Elwood is a census-designated place (CDP) in the Town of Huntington in Suffolk County, on Long Island, in New York, United States. The population was 11,177 at the 2010 census.

The hamlet, given its location in the center of the Town of Huntington, is referred to as "The Heart Of Huntington."

Geography
According to the United States Census Bureau, the CDP has a total area of , all land.

Demographics

As of the census of 2000, there were 10,916 people, 3,435 households, and 2,985 families residing in the CDP. The population density was 2,262.3 per square mile (872.6/km2). There were 3,493 housing units at an average density of 723.9/sq mi (279.2/km2). The racial makeup of the CDP was 86.02% White, 5.61% African American, 0.22% Native American, 5.60% Asian, 0.03% Pacific Islander, 1.36% from other races, and 1.17% from two or more races. Hispanic or Latino of any race were 5.04% of the population.
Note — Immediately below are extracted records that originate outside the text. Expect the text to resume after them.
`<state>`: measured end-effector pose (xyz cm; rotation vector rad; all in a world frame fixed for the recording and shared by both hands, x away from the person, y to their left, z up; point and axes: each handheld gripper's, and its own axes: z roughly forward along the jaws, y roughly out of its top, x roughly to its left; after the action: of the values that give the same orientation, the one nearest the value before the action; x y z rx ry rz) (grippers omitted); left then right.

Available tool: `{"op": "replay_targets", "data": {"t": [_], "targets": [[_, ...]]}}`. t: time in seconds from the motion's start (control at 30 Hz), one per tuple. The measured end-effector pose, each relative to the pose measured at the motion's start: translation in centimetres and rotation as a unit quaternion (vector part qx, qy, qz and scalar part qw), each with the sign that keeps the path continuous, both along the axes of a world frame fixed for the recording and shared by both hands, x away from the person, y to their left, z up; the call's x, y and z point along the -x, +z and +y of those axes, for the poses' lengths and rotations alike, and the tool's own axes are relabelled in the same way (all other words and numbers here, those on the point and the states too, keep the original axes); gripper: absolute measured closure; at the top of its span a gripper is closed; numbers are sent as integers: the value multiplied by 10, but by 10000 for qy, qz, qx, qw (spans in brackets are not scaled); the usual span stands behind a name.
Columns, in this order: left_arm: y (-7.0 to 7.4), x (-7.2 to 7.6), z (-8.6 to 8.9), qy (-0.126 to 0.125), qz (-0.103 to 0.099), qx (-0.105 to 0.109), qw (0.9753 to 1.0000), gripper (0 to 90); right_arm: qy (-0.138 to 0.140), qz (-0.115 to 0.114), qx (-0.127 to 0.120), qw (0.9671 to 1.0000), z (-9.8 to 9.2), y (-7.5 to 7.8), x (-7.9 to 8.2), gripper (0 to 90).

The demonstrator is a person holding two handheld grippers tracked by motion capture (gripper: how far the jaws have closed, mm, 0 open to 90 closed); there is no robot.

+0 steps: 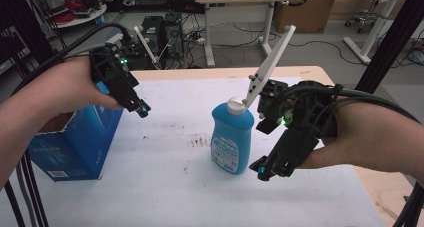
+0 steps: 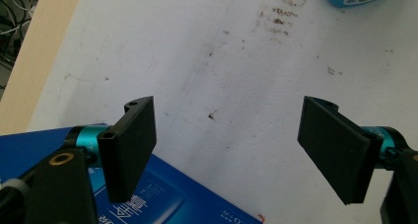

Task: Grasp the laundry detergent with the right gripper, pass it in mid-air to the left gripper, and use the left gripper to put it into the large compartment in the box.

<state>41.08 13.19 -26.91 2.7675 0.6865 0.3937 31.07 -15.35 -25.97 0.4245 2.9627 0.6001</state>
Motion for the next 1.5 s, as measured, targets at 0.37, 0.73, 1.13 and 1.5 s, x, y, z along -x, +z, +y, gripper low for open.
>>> {"op": "replay_targets", "data": {"t": [0.37,0.73,1.13,1.5], "targets": [[-1,0,1,-41,1,-14,10000,228,-309,-122,-303,9990,-18,6,-1,211],[1,2,3,-50,-30,-76,10000,228,-683,-314,-618,9953,-39,12,-5,209],[-1,4,5,-53,-50,-49,10000,228,-1019,-463,-935,9893,-57,6,-10,208],[0,8,6,-85,-62,-38,9999,228,-1257,-471,-1060,9853,-62,-10,-18,208]]}}
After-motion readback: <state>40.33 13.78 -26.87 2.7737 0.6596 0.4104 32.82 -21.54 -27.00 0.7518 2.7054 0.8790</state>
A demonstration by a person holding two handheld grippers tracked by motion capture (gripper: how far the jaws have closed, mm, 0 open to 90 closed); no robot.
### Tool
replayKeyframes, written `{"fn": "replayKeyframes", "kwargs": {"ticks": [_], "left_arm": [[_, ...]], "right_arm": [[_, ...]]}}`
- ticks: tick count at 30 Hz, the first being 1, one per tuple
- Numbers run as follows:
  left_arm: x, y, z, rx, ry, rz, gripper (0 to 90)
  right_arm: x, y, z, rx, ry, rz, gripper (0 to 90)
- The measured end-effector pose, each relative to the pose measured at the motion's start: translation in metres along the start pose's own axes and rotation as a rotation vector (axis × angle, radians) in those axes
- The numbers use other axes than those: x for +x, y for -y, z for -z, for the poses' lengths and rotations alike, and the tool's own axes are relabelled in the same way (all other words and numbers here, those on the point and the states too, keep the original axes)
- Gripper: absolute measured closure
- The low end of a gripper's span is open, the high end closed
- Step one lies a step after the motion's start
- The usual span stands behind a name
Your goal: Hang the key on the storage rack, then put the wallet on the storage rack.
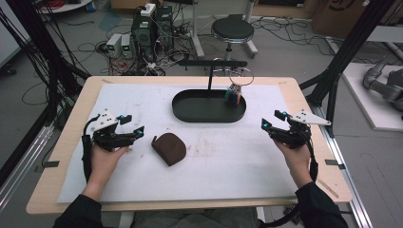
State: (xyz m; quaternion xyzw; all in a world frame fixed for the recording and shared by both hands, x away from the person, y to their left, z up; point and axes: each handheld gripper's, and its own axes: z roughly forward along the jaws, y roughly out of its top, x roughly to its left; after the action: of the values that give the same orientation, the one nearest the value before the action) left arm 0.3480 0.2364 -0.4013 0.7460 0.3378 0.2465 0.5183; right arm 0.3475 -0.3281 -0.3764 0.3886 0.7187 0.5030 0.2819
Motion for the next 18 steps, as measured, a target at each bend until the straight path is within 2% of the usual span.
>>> {"fn": "replayKeyframes", "kwargs": {"ticks": [4, 9, 15, 18], "left_arm": [[-0.0015, -0.0002, -0.0054, 0.006, 0.011, -0.002, 30.9], [-0.0015, -0.0017, -0.0061, 0.001, 0.012, -0.003, 30.9], [-0.001, -0.0003, -0.0085, 0.023, 0.028, 0.008, 30.9], [-0.0014, -0.0001, -0.0092, 0.027, 0.019, 0.018, 34.4]], "right_arm": [[-0.0016, 0.0066, 0.0036, 0.012, 0.017, -0.012, 34.4], [-0.0016, 0.0072, 0.0071, 0.003, 0.026, -0.009, 34.4], [-0.0004, 0.0077, 0.0068, -0.002, 0.043, 0.004, 34.4], [0.0004, 0.0077, 0.0052, 0.0, 0.058, 0.02, 34.4]]}}
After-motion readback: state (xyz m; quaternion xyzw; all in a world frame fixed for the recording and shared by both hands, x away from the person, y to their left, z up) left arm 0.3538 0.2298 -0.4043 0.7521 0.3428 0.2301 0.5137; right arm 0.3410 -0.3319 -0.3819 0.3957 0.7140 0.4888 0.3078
There were 3,435 households, out of which 39.4% had children under the age of 18 living with them, 74.9% were married couples living together, 9.0% had a female householder with no husband present, and 13.1% were non-families. 10.1% of all households were made up of individuals, and 4.9% had someone living alone who was 65 years of age or older. The average household size was 3.15 and the average family size was 3.36. 

In the CDP, the population was spread out, with 26.1% under the age of 18, 5.8% from 18 to 24, 30.6% from 25 to 44, 24.5% from 45 to 64, and 13.0% who were 65 years of age or older. The median age was 38 years. For every 100 females, there were 95.5 males. For every 100 females age 18 and over, there were 93.2 males.

The median income for a household in the CDP was $89,424, and the median income for a family was $94,404. Males had a median income of $63,534 versus $41,341 for females. The per capita income for the CDP was $32,655. About 1.2% of families and 2.1% of the population were below the poverty line, including 2.3% of those under age 18 and 2.3% of those age 65 or over.

As of the 2010 census, the demographics have changed slightly. They are now 82.12% White, 6.24% Black or African American, 7.96% Asian, 1.95% Some Other Race, and 1.58% Two or More Races. Native Americans made up 0.11% of the population, with 0.04 of the population being Native Hawaiian or Pacific Islander.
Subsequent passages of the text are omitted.